1,500 mourn athlete killed in Aspen climbing accident

Suzanne S. Brown
The Denver Post
Aspen, CO Colorado

WINTER PARK, Colo. – Spencer James Nelson was remembered as a gifted and driven athlete, an inspiring teammate, a trusted friend and a loving son by friends and family members who gathered Friday for a memorial service for the 20-year-old, who died a week ago in a climbing accident near Aspen.

Hideaway Park in the center of this ski town overflowed with an estimated 1,500 people attending the open air service.

Two buses brought athletes from the University of Colorado, where Nelson was a member of the ski team. The stage was lined with more than 30 ski boots filled with flowers. Photos on easels showed a young man remembered for both his engaging smile and passion for the outdoors.

“This kid was rabid about ski racing,” Jeff Burrows, director of the Winter Park Competition Center and one of Nelson’s first coaches, recalled during the two-hour service. “He was rarely out-worked and his passion was undeniable. To me he was inspiration and he made me a better coach.”

Richard Rokos, head ski coach at CU-Boulder, noted that Nelson battled back from a serious motorcycle accident a year ago to get in shape for ski season and help his team reach the NCAA championships, where it placed second.

“He proved himself every single day,” Rokos said, noting that Nelson was honored with the Lucie Hanusova Award after the season, given to skiers who overcome adversity and challenges.

Rokos said he once asked Nelson why he had a smile on his face when he was going 60 miles per hour down a grand slalom run in competition. “Because I’m having fun,” the skier responded.

“We all feel the loss of him,” the coach said.

Several of the friends and classmates said they were Nelson’s best friend. “If you knew him you wanted to be around him,” said Katie Hartman, captain of the CU ski team.

Others said that while Nelson died too young, he lived life to its fullest, whether he was skiing, mountain biking or rock climbing, his latest sport.

“Look at the stars, the mountains and when the snow is dumping, put your hands up in the air” to cheer, said Christopher Acosta, a young skier who has lived with Nelson’s family for several years. “May you shred in heaven, buddy.”

Mike Cronin, a longtime family friend and member of Grand County Search and Rescue, was among the climbing party at the Maroon Bells where Nelson died Aug. 14. The group was descending from the South Maroon summit about 10 a.m. when a dislodged rock hit Nelson in the head and knocked him over a cliff. Cronin said he started repelling down the mountainside to reach Nelson, who had fallen 2,000 feet to his death, landing in a snow-filled couloir.

“This was a terrible accident and many will have second thoughts about getting out there,” Cronin said. “But let’s enjoy the outdoors in his memory, with gusto, and think of Spencer when we do.”
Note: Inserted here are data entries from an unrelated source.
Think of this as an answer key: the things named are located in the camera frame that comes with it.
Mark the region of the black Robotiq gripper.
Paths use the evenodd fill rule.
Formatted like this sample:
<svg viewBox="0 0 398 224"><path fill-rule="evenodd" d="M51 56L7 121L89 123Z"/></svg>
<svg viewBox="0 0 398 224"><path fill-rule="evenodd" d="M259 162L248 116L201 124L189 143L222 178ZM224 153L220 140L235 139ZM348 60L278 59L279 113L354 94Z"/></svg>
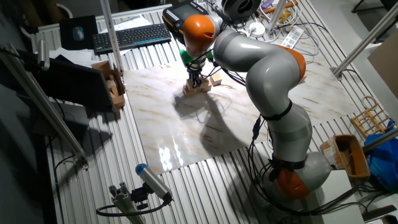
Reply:
<svg viewBox="0 0 398 224"><path fill-rule="evenodd" d="M201 69L188 68L187 72L189 75L189 79L192 80L192 88L195 88L195 84L196 84L195 80L198 80L197 87L199 88L202 84L202 80L200 80Z"/></svg>

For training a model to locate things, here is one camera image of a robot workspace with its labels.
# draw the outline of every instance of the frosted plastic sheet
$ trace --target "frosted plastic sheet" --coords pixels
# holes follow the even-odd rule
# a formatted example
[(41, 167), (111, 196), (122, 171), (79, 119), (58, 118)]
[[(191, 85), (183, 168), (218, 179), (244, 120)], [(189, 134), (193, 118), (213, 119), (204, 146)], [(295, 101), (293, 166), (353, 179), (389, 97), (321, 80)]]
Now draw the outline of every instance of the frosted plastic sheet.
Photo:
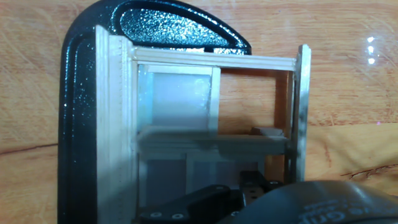
[(138, 80), (138, 131), (147, 125), (208, 129), (211, 75), (148, 73), (140, 65)]
[(257, 162), (195, 162), (193, 177), (187, 177), (185, 159), (149, 160), (147, 165), (147, 206), (161, 205), (184, 196), (187, 178), (193, 179), (193, 190), (212, 184), (238, 189), (239, 173), (257, 170)]

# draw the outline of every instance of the bolt
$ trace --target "bolt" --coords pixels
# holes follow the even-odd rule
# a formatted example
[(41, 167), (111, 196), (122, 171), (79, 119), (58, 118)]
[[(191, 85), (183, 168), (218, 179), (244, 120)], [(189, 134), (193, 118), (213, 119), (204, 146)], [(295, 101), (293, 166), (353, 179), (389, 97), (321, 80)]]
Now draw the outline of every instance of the bolt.
[(162, 213), (160, 213), (160, 212), (154, 212), (154, 213), (152, 213), (150, 216), (151, 216), (152, 218), (157, 218), (157, 217), (161, 217), (161, 216), (162, 216)]
[(183, 218), (184, 217), (184, 215), (182, 215), (182, 214), (174, 214), (173, 216), (172, 216), (172, 218), (173, 219), (181, 219), (181, 218)]

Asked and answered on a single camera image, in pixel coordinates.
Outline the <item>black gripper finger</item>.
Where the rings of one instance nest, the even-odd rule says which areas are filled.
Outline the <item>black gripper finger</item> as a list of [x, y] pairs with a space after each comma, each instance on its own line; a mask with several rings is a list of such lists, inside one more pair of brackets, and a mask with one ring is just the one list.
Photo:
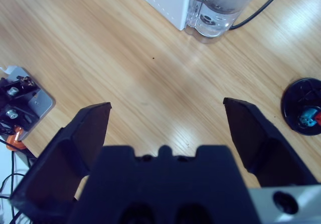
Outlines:
[[109, 102], [80, 109], [61, 128], [10, 196], [10, 203], [31, 220], [67, 220], [75, 194], [104, 144]]
[[256, 105], [229, 97], [223, 104], [242, 163], [262, 187], [318, 184], [286, 138]]

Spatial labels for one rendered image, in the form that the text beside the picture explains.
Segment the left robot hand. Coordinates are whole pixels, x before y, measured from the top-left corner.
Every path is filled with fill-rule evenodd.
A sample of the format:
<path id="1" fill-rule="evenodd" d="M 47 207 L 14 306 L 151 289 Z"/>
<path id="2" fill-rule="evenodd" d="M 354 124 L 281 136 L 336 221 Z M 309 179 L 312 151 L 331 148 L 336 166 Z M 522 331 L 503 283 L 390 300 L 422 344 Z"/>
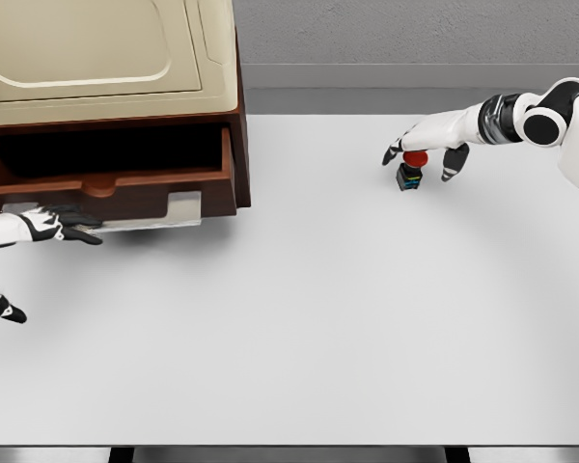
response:
<path id="1" fill-rule="evenodd" d="M 19 242 L 40 242 L 49 239 L 80 241 L 100 245 L 102 239 L 93 230 L 102 221 L 81 211 L 78 205 L 46 205 L 20 213 L 0 213 L 0 249 Z M 0 293 L 0 318 L 23 324 L 26 313 Z"/>

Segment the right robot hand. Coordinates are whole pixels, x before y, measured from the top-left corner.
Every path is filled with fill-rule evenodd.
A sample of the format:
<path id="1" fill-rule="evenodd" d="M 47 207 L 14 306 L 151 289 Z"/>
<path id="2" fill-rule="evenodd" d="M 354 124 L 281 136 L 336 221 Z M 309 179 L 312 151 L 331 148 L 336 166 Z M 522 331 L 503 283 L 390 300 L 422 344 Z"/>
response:
<path id="1" fill-rule="evenodd" d="M 461 123 L 422 121 L 406 130 L 385 151 L 382 165 L 387 166 L 405 151 L 443 150 L 441 180 L 448 182 L 463 169 L 473 143 L 471 134 L 464 132 Z"/>

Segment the red button switch black base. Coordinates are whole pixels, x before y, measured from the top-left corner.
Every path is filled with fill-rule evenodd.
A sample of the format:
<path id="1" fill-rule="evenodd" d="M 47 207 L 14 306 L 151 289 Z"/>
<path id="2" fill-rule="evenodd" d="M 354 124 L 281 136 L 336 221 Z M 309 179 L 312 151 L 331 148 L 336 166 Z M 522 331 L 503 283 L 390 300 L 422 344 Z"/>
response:
<path id="1" fill-rule="evenodd" d="M 425 150 L 405 151 L 402 162 L 397 170 L 397 183 L 401 191 L 417 189 L 421 183 L 422 168 L 428 163 L 428 155 Z"/>

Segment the brown wooden drawer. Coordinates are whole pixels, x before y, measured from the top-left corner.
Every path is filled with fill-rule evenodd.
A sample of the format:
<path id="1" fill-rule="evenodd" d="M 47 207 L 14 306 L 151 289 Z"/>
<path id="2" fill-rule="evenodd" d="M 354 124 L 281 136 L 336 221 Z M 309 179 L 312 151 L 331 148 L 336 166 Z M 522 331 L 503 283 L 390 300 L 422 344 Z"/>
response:
<path id="1" fill-rule="evenodd" d="M 239 208 L 231 132 L 219 124 L 0 137 L 0 212 L 76 204 L 102 221 L 161 219 L 193 193 L 202 218 Z"/>

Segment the brown cabinet with cream top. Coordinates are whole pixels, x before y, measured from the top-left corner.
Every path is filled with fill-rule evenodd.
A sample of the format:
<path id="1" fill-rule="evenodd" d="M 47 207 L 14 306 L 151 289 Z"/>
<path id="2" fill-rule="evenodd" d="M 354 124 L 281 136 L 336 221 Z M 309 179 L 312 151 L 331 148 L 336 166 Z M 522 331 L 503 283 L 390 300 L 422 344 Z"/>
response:
<path id="1" fill-rule="evenodd" d="M 251 203 L 232 0 L 0 0 L 0 137 L 219 124 Z M 200 199 L 106 231 L 196 225 Z"/>

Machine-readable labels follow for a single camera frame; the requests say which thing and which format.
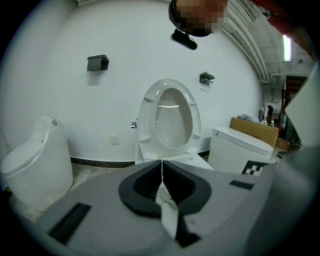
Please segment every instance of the black rubber seal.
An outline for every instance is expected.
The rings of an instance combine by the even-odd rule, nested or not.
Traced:
[[[162,182],[161,160],[125,178],[119,186],[121,201],[137,215],[160,218],[161,207],[156,196]]]
[[[169,161],[163,161],[163,182],[182,215],[199,212],[211,196],[211,186]]]

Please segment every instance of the toilet bowl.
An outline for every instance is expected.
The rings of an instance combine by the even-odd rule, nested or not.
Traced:
[[[39,118],[30,139],[2,161],[1,178],[21,202],[40,211],[63,197],[73,173],[62,124]]]
[[[152,85],[143,97],[136,125],[136,164],[169,160],[212,170],[198,156],[200,113],[182,83],[162,79]]]

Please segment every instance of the toilet seat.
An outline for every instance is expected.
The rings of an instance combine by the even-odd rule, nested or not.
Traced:
[[[201,120],[190,91],[173,79],[152,85],[141,103],[137,135],[145,160],[177,160],[196,154]]]
[[[229,127],[215,127],[213,135],[261,155],[270,156],[272,146],[243,132]]]
[[[8,176],[27,167],[37,158],[42,148],[43,144],[34,139],[18,146],[1,163],[1,173]]]

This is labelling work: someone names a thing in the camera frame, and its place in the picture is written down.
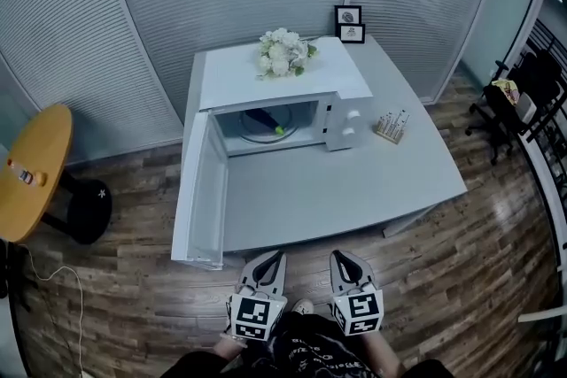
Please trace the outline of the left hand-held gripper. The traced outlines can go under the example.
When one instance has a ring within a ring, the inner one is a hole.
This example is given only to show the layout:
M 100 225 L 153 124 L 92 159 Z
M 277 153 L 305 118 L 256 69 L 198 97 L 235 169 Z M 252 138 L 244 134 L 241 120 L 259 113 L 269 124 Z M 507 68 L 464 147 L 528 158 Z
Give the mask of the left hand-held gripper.
M 282 251 L 265 252 L 245 265 L 239 281 L 244 287 L 229 299 L 231 336 L 255 341 L 270 338 L 288 303 L 283 297 L 286 269 L 287 256 Z

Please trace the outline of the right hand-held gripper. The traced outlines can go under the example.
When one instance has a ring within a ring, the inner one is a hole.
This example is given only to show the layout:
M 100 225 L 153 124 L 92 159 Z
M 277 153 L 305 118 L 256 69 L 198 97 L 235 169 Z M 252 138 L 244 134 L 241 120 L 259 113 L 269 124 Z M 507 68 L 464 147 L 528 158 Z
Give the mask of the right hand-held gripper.
M 351 252 L 334 250 L 330 254 L 330 280 L 334 293 L 343 293 L 347 286 L 362 286 L 332 298 L 331 312 L 342 333 L 358 336 L 377 332 L 384 318 L 384 297 L 372 283 L 369 263 Z

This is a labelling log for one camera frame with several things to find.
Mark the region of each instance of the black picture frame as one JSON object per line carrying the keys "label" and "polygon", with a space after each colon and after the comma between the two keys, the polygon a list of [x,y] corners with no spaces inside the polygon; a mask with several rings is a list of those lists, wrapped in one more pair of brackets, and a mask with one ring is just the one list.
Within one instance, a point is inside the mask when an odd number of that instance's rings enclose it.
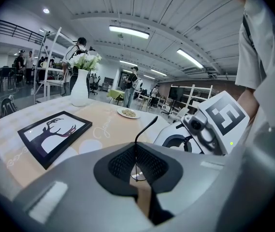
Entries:
{"label": "black picture frame", "polygon": [[[78,120],[84,125],[80,127],[78,130],[74,131],[71,135],[69,135],[66,139],[64,139],[59,145],[57,145],[53,150],[51,150],[49,153],[47,153],[46,156],[42,156],[38,150],[37,147],[35,147],[31,141],[28,140],[28,138],[25,136],[25,132],[31,130],[34,127],[37,127],[49,120],[52,120],[54,118],[57,118],[60,115],[66,115],[69,116],[75,120]],[[30,153],[35,157],[35,159],[45,168],[48,169],[48,167],[77,139],[79,138],[85,131],[87,131],[92,126],[92,122],[85,120],[83,118],[77,117],[75,115],[72,115],[68,112],[62,111],[57,114],[51,115],[47,118],[44,118],[40,121],[37,121],[27,127],[24,127],[23,129],[18,131],[19,136],[21,137],[21,140],[25,144],[25,146],[28,148]]]}

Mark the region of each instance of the green table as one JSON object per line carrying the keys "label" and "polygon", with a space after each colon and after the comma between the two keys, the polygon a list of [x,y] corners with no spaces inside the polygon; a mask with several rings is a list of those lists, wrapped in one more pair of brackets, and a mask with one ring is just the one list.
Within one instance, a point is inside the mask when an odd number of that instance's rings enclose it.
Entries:
{"label": "green table", "polygon": [[117,105],[118,105],[119,101],[123,101],[123,99],[124,99],[124,92],[121,90],[111,89],[108,92],[107,97],[111,97],[109,103],[112,101],[112,99],[115,99],[115,100],[117,100]]}

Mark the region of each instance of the picture frame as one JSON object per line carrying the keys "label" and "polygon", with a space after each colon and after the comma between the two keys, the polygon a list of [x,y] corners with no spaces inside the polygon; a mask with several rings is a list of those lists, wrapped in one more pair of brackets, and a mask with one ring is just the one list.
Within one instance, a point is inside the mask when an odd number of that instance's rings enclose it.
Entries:
{"label": "picture frame", "polygon": [[62,111],[18,131],[35,159],[48,167],[85,131],[92,122]]}

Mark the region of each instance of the white flowers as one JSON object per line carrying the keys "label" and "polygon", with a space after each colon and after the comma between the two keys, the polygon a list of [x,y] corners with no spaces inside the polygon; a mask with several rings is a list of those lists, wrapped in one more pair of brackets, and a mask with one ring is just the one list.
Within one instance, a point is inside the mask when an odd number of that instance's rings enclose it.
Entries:
{"label": "white flowers", "polygon": [[102,57],[97,54],[94,55],[87,55],[86,53],[82,53],[79,55],[74,55],[69,64],[71,66],[76,66],[79,69],[86,70],[86,71],[93,71],[95,70],[95,65],[102,59]]}

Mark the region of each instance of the white shirt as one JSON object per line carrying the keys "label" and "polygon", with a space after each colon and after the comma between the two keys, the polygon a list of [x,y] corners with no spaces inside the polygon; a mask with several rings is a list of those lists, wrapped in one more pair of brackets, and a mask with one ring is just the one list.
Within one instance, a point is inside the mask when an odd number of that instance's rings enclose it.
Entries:
{"label": "white shirt", "polygon": [[[84,48],[82,45],[79,45],[79,49],[81,50],[85,50],[86,48]],[[73,45],[73,46],[69,46],[67,49],[66,49],[66,52],[64,54],[64,57],[62,59],[62,62],[64,63],[69,63],[70,61],[70,58],[73,56],[74,52],[76,52],[78,50],[78,47],[77,45]],[[71,79],[71,73],[66,70],[65,72],[65,77],[64,77],[64,81],[66,83],[68,83]]]}
{"label": "white shirt", "polygon": [[32,69],[33,62],[34,62],[33,55],[31,57],[29,55],[27,55],[27,57],[26,57],[26,63],[25,63],[26,69]]}
{"label": "white shirt", "polygon": [[157,92],[158,92],[158,89],[156,87],[154,87],[151,92],[151,97],[157,97]]}
{"label": "white shirt", "polygon": [[[275,85],[272,82],[275,76],[275,17],[263,0],[246,0],[245,17],[255,49],[241,25],[235,84],[255,89],[254,96],[260,104],[246,141],[250,143],[263,124],[272,121],[270,126],[275,125]],[[267,76],[265,80],[261,78],[260,60]]]}

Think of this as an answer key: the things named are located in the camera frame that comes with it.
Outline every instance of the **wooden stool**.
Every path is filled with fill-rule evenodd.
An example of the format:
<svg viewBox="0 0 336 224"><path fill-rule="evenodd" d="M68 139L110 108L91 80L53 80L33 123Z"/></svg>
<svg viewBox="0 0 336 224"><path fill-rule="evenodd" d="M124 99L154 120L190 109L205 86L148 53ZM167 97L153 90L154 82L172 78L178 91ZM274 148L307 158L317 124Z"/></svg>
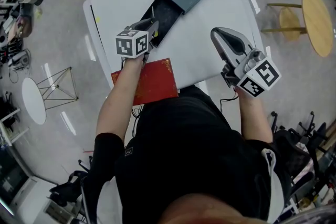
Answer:
<svg viewBox="0 0 336 224"><path fill-rule="evenodd" d="M329 12L323 0L302 0L302 5L269 3L267 6L285 7L280 12L280 26L276 29L263 29L266 32L283 32L287 40L297 40L301 34L308 34L314 50L322 57L328 56L333 44L333 31ZM299 18L288 7L302 8L305 27L300 26Z"/></svg>

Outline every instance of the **gray floor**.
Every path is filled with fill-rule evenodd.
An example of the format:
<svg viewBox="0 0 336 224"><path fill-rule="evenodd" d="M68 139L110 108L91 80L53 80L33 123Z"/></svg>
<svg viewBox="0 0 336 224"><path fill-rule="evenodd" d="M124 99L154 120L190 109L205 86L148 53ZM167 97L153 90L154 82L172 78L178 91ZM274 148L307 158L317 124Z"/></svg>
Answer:
<svg viewBox="0 0 336 224"><path fill-rule="evenodd" d="M2 90L13 92L15 103L22 108L20 128L30 127L15 147L32 171L54 182L64 182L78 169L77 160L87 160L93 150L96 120L99 109L109 93L107 81L98 61L90 60L87 49L89 37L82 4L85 0L44 0L42 16L34 22L33 33L24 40L32 54L30 74L19 74L19 82L12 84L7 68L3 68ZM336 20L334 0L324 0L333 23ZM300 3L301 0L257 0L261 12L256 15L260 29L278 25L278 8L267 7L269 2ZM282 34L262 34L264 46L270 46L272 57L282 73L282 79L263 95L267 112L279 113L279 124L297 127L315 111L317 124L327 124L336 115L335 47L327 58L319 57L307 36L287 42ZM46 77L45 64L51 73L73 67L79 101L48 111L47 121L40 126L27 115L21 96L21 82L26 76L40 81ZM220 98L231 98L221 77L206 81L208 92L219 105ZM66 127L61 112L66 112L75 133ZM240 131L238 100L225 104L223 114L232 128Z"/></svg>

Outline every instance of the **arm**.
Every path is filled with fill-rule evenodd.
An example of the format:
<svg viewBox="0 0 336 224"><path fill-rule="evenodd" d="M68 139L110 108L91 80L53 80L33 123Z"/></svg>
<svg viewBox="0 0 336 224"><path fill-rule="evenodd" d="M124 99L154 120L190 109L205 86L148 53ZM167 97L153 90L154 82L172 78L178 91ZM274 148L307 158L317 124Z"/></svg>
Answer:
<svg viewBox="0 0 336 224"><path fill-rule="evenodd" d="M251 98L242 89L236 87L239 95L241 134L246 140L273 142L272 130L268 124L263 104L259 98Z"/></svg>
<svg viewBox="0 0 336 224"><path fill-rule="evenodd" d="M143 55L125 61L116 84L99 112L96 135L113 133L124 142L143 65L142 59Z"/></svg>

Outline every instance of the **red book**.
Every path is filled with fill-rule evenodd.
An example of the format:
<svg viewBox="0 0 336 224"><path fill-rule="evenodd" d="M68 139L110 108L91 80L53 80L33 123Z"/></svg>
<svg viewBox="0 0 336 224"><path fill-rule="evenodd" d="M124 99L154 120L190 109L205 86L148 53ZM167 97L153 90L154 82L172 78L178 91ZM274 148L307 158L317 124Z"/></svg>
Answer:
<svg viewBox="0 0 336 224"><path fill-rule="evenodd" d="M111 74L114 84L120 72L121 70ZM136 90L133 105L179 96L170 59L146 63L141 70Z"/></svg>

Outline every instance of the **black shirt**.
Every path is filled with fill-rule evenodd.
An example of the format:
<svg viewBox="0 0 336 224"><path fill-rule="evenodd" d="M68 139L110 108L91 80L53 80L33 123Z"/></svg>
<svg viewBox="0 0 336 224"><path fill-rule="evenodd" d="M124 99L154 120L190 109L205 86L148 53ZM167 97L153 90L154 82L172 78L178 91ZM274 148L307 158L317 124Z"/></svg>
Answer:
<svg viewBox="0 0 336 224"><path fill-rule="evenodd" d="M170 203L190 193L217 197L243 216L267 220L264 148L276 152L274 145L245 141L207 95L188 87L178 98L145 105L126 149L114 134L97 136L85 183L89 207L95 211L102 185L115 176L124 224L156 223ZM279 156L275 172L286 200L290 178Z"/></svg>

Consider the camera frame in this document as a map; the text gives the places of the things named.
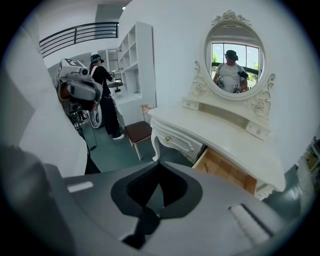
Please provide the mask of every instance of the white sneaker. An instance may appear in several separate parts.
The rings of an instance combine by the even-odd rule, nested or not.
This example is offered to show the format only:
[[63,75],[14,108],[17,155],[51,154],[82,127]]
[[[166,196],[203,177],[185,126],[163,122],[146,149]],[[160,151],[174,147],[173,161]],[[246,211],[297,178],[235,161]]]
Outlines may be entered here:
[[123,139],[125,136],[126,136],[126,135],[121,134],[119,137],[117,137],[117,138],[112,138],[112,139],[113,139],[113,140],[121,140],[121,139]]

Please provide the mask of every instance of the brown stool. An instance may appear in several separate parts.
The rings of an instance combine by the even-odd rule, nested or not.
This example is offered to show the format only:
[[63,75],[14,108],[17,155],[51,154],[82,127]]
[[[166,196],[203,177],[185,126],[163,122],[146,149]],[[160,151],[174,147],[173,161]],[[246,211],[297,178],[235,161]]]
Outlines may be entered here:
[[124,127],[124,132],[129,138],[131,146],[135,147],[135,151],[138,155],[139,161],[141,160],[141,156],[138,149],[138,143],[151,137],[151,133],[152,133],[152,128],[145,121],[145,113],[148,112],[148,110],[151,108],[148,105],[141,105],[141,107],[142,107],[143,121],[136,122]]

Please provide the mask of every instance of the tree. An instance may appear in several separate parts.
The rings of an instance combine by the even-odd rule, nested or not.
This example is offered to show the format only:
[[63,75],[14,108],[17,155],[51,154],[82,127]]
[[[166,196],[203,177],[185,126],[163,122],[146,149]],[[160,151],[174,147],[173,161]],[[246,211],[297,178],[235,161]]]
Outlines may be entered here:
[[[253,63],[253,65],[254,65],[253,69],[254,70],[258,70],[259,65],[258,65],[258,61],[257,60]],[[257,78],[258,78],[257,74],[248,73],[248,75],[249,75],[248,76],[248,80],[253,81],[253,82],[257,81]]]
[[[219,62],[218,55],[215,52],[212,53],[212,62]],[[216,70],[217,70],[217,66],[213,66],[212,71],[216,71]]]

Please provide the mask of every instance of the white dressing table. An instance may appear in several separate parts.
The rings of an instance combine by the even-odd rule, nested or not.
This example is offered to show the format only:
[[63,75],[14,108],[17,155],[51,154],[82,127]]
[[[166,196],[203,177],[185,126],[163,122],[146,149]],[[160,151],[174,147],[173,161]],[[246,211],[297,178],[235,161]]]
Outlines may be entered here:
[[[214,32],[227,25],[248,30],[263,54],[263,70],[258,71],[256,84],[241,93],[220,89],[208,72],[211,68],[206,61],[209,44]],[[268,49],[250,21],[231,10],[217,16],[202,39],[195,64],[197,74],[182,104],[148,112],[155,150],[153,160],[160,157],[160,141],[180,151],[198,171],[232,180],[260,200],[273,190],[282,192],[286,187],[284,170],[269,127],[270,90],[276,75],[269,73]],[[205,146],[208,149],[201,155]]]
[[193,163],[199,157],[202,146],[206,145],[257,179],[258,184],[270,185],[258,196],[271,193],[273,188],[277,191],[285,189],[284,171],[270,141],[267,143],[252,136],[220,117],[180,105],[154,108],[148,113],[152,116],[154,161],[161,154],[158,141],[180,151]]

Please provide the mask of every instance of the black shirt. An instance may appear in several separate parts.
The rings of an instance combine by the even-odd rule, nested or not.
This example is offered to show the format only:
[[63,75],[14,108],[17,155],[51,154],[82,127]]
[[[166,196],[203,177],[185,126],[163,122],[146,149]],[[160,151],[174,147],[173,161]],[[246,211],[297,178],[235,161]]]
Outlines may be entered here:
[[97,66],[93,73],[92,78],[94,79],[94,81],[102,85],[103,87],[102,94],[109,97],[110,90],[107,86],[106,79],[108,79],[111,82],[113,78],[111,77],[111,75],[109,75],[108,71],[103,66]]

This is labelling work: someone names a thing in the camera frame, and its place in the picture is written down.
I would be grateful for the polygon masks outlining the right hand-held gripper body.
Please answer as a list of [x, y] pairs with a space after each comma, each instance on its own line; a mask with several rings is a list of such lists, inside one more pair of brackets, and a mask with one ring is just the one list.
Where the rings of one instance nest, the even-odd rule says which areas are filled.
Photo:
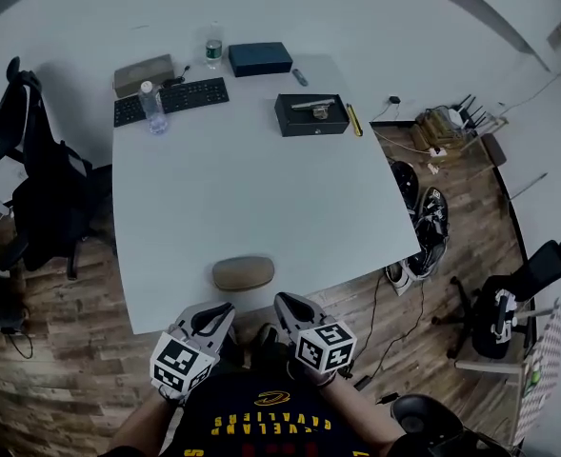
[[293, 358], [314, 385], [323, 387], [351, 363], [356, 343], [356, 336], [344, 322], [331, 322], [300, 330]]

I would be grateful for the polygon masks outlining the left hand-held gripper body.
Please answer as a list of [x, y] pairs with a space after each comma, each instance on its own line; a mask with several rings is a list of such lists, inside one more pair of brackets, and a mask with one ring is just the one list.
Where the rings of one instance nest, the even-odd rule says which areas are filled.
[[151, 384], [163, 397], [184, 401], [209, 376], [216, 358], [163, 332], [150, 357]]

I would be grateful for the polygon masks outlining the tan glasses case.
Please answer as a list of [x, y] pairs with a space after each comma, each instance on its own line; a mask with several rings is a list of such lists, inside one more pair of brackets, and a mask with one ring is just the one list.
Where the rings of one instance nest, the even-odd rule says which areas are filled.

Nelson’s parents, Peggy Smith and Peter Nelson, moved the family to Winter Park from Denver 11 years ago so that Spencer and his younger brother Connor, now 18, could dedicate themselves to skiing.

His parents said they’re thankful for all the support they’ve been shown from the community, singling out Cronin for special praise.

“He risked his life to try to save our son’s,” said Peter Nelson, who was climbing with the group Aug. 14.

Cronin and all the members of search and rescue teams throughout the state, Nelson said, “risk their lives every day in these unforgiving mountains.”

The service concluded with a puja ceremony, a Hindu blessing of the mountains.